Talosian Terraforming
Thrice a day would Talos stride around the island; his brazen feet were tireless. - The Story of Perseus
This is part 1 of a series detailing my homelab Kubernetes setup. The other parts can be found as follows:
- Part 1: Talosian Terraforming (this part)
- Part 2: Gitting There on Argos
- Part 3: Playing in Traefik
Introduction
The base of every kubernetes cluster is the operating system it runs on. I eventually chose Talos from Sidero Labs. Talos is a Linux operating system that is build from the ground up to run Kubernetes. It advertises itself using a bunch of buzzwords: “immutable”, “secure”, “minimal”, blah blah blah. I chose Talos for three reasons, it’s easily configured, it’s under active development, and Sidero Labs provides ARM builds.
Note: A few months ago I wrote about using Terraform to provision Ubuntu 22.04 VMs. Using Talos instead allows the re-creation of the environment to be much faster and repeatable. For example, creating the six u22.04 VMs took about 30 mins, it takes just under one minute to create the talos VMs.
Prerequisites
In order for the Terraform to create a VM using an ISO, each node within the
Proxmox cluster needs access to the ISO file. Ideally this would be done using a
shared storage solution like ceph. Instead, I manually downloaded the
talos-amd64.iso
images to the same (as in name) location on each host.
Furthermore, these can be different talos versions, in a later step talos will
automatically upgrade itself to the latest version.
On the other hand, the only local dependencies are the terraform
and
talosctl
command line tools.
Static IPs
The fresh, pre-configuration talos VM has a handy dashboard that displays system information, including the IP address. However, for consistency, I set a static DHCP lease for each node.
show service dhcp-server shared-network-name HOMELAB
subnet 10.0.0.0/24 {
default-router 10.0.0.1
lease 86400
name-server 10.0.3.53
range 0 {
start 10.0.0.5
stop 10.0.0.99
}
static-mapping teemo {
ip-address 10.0.0.116
mac-address 22:d4:92:84:f1:ff
}
}
Throwing Rocks (terraform apply
)
Terraform is only responsible for creating the VM from the iso, it does no provisioning. As such, the main terraform file is fairly simple.

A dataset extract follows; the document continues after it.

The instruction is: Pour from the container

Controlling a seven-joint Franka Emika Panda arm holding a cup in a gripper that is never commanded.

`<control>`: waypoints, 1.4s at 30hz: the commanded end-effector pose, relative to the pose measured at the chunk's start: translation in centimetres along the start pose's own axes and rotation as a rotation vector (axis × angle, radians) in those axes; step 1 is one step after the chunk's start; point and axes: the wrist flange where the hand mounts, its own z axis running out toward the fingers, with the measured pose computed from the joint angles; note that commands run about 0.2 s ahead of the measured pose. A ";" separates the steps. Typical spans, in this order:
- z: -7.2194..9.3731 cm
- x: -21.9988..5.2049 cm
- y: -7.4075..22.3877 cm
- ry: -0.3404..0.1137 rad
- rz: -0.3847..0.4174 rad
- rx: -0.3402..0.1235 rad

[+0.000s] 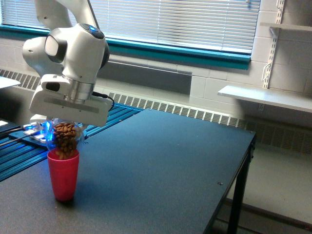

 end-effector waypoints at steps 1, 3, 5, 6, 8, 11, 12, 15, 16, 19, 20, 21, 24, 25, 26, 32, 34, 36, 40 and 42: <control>-0.2 -0.1 -0.2 -0.001 -0.004 0.004; -0.3 -0.1 -0.1 -0.001 0.000 0.003; -0.3 -0.1 0.0 -0.003 0.004 0.003; -0.3 -0.1 0.1 -0.004 0.004 0.001; -0.4 0.0 0.2 -0.004 0.008 0.000; -0.5 0.0 0.4 -0.004 0.014 -0.002; -0.6 0.0 0.4 -0.006 0.015 -0.001; -0.7 0.0 0.5 -0.007 0.018 -0.004; -0.7 0.1 0.5 -0.008 0.019 -0.003; -0.9 0.1 0.6 -0.007 0.022 -0.002; -1.0 0.2 0.6 -0.006 0.022 -0.002; -1.0 0.1 0.7 -0.007 0.021 -0.005; -1.0 0.1 0.7 -0.011 0.019 -0.009; -1.0 0.1 0.8 -0.011 0.017 -0.013; -1.0 0.0 0.8 -0.012 0.016 -0.016; -0.9 -0.1 0.9 -0.017 -0.004 -0.033; -1.0 0.0 0.9 -0.014 -0.004 -0.035; -1.1 0.0 0.9 -0.015 -0.001 -0.038; -1.2 0.0 0.8 -0.014 -0.007 -0.043; -1.3 0.1 0.8 -0.011 -0.009 -0.046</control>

resource "proxmox_vm_qemu" "k8s-VMs" {
for_each = {
# Targe
teemo = {
ip = "10.0.0.116",
macaddr = "22:d4:92:84:f1:ff",
id = 505,
node = "targe"
},
# More nodes...
}
name = "${each.key}.kgb33.dev"
desc = "K8s Node #1 \n ${each.key}.kgb33.dev \n IP: ${each.value.ip}"
target_node = each.value.node
iso = "local:iso/talos-amd64.iso"
vmid = each.value.id
memory = 4096
sockets = 2
scsihw = "virtio-scsi-single"
onboot = true
network {
model = "virtio"
bridge = "vmbr0"
macaddr = each.value.macaddr
}
disk {
type = "scsi"
storage = "cPool01"
size = "8G"
iothread = 1
}
timeouts {
create = "10m"
}
}
It first defines some basic information about the VM: hostname, iso, if it should start at boot etc. Then it defines the network device to ensure it gets the correct MAC so the DHCP reservations work and defines a 8GB disk.
Note: Talos needs a
x86-64-v2
compatable CPU, the (terraform) default CPU is ‘host’, which works for my machines, but might not work on others. See the Talos Proxmox install guide for more info.
Talos
The Talos installation is only four steps:
- Generate Configuration
- Configure Control Plane(s)
- Configure Worker Nodes
- Bootstrap ectd
Configuration
Run the following command to generate the configuration files; note that the default cni and proxy are disabled, Cilium will be used instead.
talosctl gen config \
home https://10.0.0.116:6443 \
--config-patch '[{"op": "add", "path": "/cluster/proxy", "value": {"disabled": true}}, {"op":"add", "path": "/cluster/network/cni", "value": {"name": "none"}}]'
talosctl --talosconfig talosconfig config endpoint 10.0.0.116
talosctl --talosconfig talosconfig config node 10.0.0.116
The first command creates three files: talosconfig
, controlplane.yaml
, and worker.yaml
. Then the second and third commands
set values within that talosconfig
. Lastly, and optionally, create paches for each node to set the hostname.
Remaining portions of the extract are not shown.